Member of the Miami City Commission from the 4th district
- In office 1985–1989
- Preceded by: Demetrio Perez Jr.

Vice Mayor of Miami
- In office 1988
- Mayor: Xavier Suarez
- Preceded by: J. L. Plummer
- Succeeded by: Victor De Yurre

Personal details
- Born: 1945 (age 80–81) Havana
- Spouses: Gustavo Godoy Andrews; David T. Kennedy;

= Rosario Kennedy =

American politician and lobbyist

Rosario Arguelles y Freyre de Andrade (Rosario Kennedy) is a Cuban American politician, lawyer, advocate, and special interest lobbyist. She was the first Cuban American woman to hold any elected office in the city of Miami. She was the former Vice Mayor of the City of Miami and candidate for Florida's 18th congressional district in the 1989 special election to replace Claude Pepper that was eventually won by Ileana Ros-Lehtinen. Currently, she is a lobbyist representing special interests in Miami, and a member of the law firm "Rosario Kennedy and Associates." In her government consulting, she claims to have "insider knowledge of the city of Miami and Miami-Dade County."

In 1997, Kennedy was involved in a situation in Miami known as "Stallone Gate," because her client was Sylvester Stallone.
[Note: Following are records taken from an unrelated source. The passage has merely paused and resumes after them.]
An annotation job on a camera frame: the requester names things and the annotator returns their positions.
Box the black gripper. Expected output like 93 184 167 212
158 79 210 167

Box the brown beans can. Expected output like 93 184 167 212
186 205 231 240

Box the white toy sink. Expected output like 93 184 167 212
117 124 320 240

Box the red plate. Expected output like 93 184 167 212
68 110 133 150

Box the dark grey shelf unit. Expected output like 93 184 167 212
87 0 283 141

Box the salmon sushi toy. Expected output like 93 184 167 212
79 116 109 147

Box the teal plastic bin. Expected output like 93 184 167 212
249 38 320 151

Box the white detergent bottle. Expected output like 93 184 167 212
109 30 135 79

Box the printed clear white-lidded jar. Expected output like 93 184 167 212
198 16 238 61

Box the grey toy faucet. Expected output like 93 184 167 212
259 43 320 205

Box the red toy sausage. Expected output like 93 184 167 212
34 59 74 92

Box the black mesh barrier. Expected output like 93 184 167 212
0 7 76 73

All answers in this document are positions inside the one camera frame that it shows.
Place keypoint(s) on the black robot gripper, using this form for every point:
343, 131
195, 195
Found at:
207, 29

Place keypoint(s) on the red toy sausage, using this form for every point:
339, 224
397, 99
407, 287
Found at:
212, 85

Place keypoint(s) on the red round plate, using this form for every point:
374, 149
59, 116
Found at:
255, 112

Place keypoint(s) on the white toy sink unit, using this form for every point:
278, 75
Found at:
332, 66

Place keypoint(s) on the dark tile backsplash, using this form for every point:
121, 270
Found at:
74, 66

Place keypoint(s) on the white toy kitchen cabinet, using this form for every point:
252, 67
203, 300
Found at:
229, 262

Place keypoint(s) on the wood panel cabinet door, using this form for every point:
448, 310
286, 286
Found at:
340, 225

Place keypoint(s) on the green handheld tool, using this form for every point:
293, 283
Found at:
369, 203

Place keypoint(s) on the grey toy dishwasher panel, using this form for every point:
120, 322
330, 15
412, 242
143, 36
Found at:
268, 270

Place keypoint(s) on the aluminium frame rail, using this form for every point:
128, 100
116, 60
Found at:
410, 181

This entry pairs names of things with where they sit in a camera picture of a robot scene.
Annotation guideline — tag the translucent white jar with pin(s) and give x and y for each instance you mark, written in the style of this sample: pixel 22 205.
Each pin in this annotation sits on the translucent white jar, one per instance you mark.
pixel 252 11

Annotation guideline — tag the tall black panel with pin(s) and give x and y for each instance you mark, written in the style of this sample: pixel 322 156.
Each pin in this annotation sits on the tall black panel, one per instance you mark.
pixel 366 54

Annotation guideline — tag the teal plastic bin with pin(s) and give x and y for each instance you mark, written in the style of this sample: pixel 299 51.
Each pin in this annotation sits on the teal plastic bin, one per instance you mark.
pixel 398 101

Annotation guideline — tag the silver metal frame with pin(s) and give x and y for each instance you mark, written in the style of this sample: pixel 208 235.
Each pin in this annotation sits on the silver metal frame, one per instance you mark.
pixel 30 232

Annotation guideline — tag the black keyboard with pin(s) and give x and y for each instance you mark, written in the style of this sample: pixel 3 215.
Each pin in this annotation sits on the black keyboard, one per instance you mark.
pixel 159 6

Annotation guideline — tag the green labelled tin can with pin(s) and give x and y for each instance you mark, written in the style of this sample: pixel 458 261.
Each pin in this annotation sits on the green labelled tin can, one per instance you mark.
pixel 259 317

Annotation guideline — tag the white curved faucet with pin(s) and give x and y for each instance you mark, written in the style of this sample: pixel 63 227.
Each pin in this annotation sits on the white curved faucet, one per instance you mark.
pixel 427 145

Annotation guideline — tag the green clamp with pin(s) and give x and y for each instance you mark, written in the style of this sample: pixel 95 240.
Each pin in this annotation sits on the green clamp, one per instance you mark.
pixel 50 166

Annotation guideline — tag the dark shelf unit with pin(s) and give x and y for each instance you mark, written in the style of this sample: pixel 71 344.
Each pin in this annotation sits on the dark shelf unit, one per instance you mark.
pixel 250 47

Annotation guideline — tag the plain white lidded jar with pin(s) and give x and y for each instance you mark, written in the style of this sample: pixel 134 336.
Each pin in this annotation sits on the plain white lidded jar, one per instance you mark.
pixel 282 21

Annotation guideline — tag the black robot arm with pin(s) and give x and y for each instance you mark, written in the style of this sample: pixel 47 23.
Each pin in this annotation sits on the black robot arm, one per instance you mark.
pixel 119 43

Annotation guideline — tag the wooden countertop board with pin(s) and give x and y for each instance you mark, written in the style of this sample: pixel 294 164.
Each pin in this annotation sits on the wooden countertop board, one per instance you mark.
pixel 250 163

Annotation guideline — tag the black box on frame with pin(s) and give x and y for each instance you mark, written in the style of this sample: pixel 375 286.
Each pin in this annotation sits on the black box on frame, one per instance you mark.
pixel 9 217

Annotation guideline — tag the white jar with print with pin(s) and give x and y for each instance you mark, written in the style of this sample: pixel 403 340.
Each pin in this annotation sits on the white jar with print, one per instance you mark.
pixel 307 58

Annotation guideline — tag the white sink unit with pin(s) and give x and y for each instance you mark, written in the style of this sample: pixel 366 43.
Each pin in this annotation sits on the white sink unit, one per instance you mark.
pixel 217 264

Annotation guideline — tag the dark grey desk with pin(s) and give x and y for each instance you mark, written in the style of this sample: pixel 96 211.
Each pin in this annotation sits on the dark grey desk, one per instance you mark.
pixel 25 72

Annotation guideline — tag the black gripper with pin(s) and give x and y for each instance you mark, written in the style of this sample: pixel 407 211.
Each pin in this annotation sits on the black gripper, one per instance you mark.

In 2007, Kennedy's business paid Carey-Schuler $75,000. This money came from Kennedy's involvement in a proposed luxury condominium that was never built, and was the subject of a criminal investigation by the state attorney's office.

Recently, Kennedy's firm represented the residents of Grove Isle in fighting the development of a new condominium, but they were unsuccessful, and now the condominium complex occupies most of the real estate on the small island.

== Biography ==
Rosario Kennedy is from a high-class Cuban family. She is the granddaughter of Elicio Argüelles Pozo, President of the Cuban Senate, and the daughter of Elicio Argüelles Menocal, the last elected senator of Cuba before the Cuban Revolution. Her great-uncle, Mario Garcia Menocal, was President of Cuba, and she counts three uncles and cousins as former Mayors of Havana.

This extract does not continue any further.